About this task>
Write out the listing below exactly, beginning at its first line and ending with the line that contains "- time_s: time".

--- START ---

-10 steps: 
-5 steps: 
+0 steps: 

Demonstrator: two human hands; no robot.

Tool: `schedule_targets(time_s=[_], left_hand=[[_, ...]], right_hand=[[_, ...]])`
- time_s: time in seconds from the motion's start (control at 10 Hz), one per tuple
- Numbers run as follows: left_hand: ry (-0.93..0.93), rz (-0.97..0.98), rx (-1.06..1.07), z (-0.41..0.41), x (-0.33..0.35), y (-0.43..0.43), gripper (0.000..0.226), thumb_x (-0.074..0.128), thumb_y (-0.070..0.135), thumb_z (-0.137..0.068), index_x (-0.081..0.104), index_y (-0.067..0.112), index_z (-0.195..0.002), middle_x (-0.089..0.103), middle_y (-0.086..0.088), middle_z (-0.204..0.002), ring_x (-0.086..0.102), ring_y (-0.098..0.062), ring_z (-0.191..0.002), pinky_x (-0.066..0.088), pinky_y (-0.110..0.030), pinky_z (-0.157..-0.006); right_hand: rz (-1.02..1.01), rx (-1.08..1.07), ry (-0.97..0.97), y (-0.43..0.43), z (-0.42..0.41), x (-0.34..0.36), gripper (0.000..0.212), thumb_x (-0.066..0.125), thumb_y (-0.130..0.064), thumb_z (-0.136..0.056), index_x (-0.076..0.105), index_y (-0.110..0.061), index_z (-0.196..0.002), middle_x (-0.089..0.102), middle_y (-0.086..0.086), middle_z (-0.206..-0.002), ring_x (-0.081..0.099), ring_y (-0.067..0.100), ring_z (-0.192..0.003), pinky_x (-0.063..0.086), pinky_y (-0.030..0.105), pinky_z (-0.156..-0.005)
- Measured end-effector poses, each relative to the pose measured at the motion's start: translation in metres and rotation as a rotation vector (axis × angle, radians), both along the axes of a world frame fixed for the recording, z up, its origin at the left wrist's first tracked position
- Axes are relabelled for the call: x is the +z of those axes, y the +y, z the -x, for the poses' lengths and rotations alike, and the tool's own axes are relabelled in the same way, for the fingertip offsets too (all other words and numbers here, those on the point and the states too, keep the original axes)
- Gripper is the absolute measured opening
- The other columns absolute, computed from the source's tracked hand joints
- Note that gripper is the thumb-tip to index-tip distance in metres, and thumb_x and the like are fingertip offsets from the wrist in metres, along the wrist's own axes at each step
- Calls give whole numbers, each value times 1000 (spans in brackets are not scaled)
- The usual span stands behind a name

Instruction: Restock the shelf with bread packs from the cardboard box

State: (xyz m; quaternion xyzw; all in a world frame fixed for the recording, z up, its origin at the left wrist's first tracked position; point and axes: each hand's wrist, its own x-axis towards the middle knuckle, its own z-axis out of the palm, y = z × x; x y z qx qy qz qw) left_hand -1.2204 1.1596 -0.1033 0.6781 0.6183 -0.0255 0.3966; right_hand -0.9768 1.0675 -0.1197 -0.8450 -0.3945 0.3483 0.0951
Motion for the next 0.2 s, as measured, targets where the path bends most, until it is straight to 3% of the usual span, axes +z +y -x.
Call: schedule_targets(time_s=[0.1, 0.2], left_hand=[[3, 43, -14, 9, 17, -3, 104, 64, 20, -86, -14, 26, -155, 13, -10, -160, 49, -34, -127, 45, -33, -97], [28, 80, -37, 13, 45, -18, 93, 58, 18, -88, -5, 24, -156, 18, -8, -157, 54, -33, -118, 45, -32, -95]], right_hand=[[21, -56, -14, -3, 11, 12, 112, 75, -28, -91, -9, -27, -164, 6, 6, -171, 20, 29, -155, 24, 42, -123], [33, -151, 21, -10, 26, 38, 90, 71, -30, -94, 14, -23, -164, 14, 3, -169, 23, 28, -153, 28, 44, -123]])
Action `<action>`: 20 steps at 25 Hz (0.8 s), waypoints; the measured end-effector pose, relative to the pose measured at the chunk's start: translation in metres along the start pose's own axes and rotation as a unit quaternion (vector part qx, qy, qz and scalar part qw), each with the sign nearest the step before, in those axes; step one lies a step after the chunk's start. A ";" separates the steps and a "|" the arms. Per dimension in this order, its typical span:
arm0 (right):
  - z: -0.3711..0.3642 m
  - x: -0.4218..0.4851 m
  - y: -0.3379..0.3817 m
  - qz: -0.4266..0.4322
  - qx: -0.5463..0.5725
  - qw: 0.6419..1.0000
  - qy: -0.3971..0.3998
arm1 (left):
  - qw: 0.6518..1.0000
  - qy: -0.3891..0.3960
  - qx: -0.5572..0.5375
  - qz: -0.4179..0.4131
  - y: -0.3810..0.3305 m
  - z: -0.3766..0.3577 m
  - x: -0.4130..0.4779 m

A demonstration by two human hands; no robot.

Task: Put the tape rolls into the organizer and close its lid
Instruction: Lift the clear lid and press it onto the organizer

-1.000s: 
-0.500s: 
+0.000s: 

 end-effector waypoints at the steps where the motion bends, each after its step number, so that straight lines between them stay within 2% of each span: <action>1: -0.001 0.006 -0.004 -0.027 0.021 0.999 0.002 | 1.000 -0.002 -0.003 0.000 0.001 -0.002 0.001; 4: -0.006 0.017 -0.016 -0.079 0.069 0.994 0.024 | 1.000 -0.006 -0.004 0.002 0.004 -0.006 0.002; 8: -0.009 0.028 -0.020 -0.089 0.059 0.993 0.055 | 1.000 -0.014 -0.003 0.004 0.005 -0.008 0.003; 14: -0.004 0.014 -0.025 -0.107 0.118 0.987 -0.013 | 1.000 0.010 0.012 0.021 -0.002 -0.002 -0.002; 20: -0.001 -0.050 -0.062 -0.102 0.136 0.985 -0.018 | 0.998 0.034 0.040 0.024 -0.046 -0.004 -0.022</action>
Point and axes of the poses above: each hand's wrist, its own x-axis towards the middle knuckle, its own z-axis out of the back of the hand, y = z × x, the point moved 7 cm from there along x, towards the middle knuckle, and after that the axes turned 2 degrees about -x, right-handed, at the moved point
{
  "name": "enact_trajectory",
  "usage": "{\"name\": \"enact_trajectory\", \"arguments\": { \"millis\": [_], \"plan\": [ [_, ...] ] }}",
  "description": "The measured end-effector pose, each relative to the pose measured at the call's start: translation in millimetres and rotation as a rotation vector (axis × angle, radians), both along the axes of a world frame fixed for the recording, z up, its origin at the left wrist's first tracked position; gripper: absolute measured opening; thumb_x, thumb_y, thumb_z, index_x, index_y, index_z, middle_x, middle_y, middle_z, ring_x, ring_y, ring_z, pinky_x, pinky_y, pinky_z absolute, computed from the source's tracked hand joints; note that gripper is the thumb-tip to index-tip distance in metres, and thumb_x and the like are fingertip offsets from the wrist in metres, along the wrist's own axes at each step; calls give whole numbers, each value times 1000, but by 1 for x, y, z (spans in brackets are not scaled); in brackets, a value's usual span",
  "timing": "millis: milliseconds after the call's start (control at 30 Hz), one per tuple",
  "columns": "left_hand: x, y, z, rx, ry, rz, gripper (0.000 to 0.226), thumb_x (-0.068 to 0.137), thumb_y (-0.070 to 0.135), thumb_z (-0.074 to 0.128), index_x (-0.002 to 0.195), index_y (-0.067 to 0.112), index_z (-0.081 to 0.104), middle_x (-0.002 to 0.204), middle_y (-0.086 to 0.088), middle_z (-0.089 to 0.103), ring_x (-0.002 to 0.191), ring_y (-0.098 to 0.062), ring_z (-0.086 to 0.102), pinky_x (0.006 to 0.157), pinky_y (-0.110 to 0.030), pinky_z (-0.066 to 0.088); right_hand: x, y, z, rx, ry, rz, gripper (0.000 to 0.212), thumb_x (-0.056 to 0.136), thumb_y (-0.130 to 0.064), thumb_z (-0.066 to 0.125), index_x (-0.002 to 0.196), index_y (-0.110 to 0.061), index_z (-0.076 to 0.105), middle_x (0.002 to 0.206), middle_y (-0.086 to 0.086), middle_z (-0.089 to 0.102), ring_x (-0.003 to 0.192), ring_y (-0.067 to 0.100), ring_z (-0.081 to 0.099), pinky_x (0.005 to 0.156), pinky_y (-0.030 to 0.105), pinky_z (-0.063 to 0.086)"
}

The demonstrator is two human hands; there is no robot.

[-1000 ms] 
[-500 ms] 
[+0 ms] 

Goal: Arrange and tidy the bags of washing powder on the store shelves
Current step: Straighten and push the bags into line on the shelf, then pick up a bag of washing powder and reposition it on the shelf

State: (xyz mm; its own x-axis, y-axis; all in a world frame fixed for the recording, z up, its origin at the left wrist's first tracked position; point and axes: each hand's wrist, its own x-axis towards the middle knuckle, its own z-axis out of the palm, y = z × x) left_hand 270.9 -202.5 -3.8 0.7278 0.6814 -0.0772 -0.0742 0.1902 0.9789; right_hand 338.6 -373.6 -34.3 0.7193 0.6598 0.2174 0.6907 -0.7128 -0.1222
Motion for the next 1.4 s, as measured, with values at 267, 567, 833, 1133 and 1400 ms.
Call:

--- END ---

Answer>
-10 steps: 
-5 steps: 
+0 steps: 

Demonstrator: two human hands; no robot.

Tool: `schedule_targets(time_s=[_], left_hand=[[_, ...]], right_hand=[[_, ...]])`
- time_s: time in seconds from the motion's start (control at 10 Hz), one per tuple

There is no more to add to the answer.